• ACTION ITEM: Which lines of the records below contain the word "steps"? Show each one.

• TASK DATA:
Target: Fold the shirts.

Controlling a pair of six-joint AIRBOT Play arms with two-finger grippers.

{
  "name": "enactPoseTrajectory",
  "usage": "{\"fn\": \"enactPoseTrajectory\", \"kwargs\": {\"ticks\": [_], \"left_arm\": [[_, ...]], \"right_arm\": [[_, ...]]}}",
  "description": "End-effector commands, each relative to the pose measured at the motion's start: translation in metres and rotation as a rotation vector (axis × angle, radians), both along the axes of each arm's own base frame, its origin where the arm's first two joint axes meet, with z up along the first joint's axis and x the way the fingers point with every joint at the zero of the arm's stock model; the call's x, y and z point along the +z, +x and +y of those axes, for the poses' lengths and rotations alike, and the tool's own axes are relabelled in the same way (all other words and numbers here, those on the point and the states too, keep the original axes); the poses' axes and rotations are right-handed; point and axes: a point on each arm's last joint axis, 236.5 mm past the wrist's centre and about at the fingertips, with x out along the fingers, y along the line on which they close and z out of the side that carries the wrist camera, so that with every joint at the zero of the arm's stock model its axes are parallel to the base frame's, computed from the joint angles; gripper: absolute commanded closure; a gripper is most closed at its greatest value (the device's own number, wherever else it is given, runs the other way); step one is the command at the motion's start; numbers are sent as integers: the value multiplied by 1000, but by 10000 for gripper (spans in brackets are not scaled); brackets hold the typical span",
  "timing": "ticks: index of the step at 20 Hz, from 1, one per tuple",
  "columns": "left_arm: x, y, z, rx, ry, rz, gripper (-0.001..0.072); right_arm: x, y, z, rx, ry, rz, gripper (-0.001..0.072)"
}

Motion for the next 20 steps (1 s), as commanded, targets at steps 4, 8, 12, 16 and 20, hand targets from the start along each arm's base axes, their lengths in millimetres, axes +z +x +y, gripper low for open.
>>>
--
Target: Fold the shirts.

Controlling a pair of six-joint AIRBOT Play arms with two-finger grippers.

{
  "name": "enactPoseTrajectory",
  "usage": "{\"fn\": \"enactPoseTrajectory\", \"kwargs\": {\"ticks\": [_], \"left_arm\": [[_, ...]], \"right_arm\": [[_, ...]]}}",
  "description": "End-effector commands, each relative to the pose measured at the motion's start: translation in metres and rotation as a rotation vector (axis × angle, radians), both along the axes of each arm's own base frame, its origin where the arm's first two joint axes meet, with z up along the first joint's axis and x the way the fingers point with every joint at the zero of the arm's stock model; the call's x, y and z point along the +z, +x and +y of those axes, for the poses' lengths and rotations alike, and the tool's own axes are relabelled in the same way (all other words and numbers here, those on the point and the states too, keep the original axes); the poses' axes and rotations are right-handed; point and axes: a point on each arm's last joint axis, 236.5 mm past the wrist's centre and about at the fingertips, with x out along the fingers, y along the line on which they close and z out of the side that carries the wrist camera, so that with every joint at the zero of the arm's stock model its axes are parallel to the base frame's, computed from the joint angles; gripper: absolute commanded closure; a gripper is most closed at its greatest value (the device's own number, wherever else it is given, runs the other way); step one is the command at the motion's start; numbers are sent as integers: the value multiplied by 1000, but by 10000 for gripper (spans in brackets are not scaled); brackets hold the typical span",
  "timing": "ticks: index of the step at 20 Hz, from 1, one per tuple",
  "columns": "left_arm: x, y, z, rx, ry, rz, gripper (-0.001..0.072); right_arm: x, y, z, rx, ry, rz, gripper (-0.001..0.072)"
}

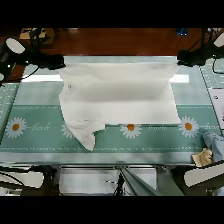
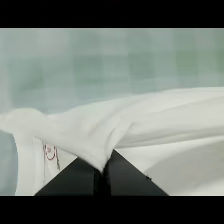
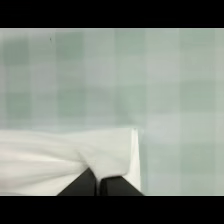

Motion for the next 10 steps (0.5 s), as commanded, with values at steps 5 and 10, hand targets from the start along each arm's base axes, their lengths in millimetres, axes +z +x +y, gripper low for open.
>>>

• SOLUTION:
Motion for the next 20 steps (1 s), as commanded, targets at steps 4, 8, 12, 16 and 20, hand targets from the start along each arm's base axes, their lengths in millimetres, axes +z +x +y, gripper low for open.
Motion for the next 10 steps (0.5 s), as commanded, with values at steps 5 and 10, hand targets from the start along each arm's base axes, their lengths in millimetres, axes +z +x +y, gripper low for open.

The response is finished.